Problem requirements: Locate the line that contains "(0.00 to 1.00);", then copy it and all later lines of the data below exactly, through the last one.
::: Data provided
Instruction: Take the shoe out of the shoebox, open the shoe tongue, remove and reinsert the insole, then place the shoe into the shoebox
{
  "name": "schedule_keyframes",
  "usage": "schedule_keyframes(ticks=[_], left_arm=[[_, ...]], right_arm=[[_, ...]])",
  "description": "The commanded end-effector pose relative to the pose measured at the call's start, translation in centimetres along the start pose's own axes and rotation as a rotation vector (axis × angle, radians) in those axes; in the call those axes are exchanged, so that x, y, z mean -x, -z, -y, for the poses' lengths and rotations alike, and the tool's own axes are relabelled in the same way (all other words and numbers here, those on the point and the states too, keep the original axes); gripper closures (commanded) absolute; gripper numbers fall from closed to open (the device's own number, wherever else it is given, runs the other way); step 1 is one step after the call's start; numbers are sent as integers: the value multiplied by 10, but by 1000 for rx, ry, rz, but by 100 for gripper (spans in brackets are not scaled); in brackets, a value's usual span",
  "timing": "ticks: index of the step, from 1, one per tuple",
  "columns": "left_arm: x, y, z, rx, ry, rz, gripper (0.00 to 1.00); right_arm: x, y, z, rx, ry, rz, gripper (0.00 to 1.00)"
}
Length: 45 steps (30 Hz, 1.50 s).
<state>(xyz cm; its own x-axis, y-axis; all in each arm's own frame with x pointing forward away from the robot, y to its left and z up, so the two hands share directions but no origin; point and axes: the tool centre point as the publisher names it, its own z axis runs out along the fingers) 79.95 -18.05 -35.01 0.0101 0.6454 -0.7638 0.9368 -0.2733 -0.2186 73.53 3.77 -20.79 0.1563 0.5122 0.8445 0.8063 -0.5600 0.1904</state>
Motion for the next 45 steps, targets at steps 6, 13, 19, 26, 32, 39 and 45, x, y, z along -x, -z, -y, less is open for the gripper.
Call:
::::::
Expected output:
  "columns": "left_arm: x, y, z, rx, ry, rz, gripper (0.00 to 1.00); right_arm: x, y, z, rx, ry, rz, gripper (0.00 to 1.00)"
}
Length: 45 steps (30 Hz, 1.50 s).
<state>(xyz cm; its own x-axis, y-axis; all in each arm's own frame with x pointing forward away from the robot, y to its left and z up, so the two hands share directions but no origin; point and axes: the tool centre point as the publisher names it, its own z axis runs out along the fingers) 79.95 -18.05 -35.01 0.0101 0.6454 -0.7638 0.9368 -0.2733 -0.2186 73.53 3.77 -20.79 0.1563 0.5122 0.8445 0.8063 -0.5600 0.1904</state>
Motion for the next 45 steps, targets at steps 6, 13, 19, 26, 32, 39 and 45, x, y, z along -x, -z, -y, less is open for the gripper.
Call:

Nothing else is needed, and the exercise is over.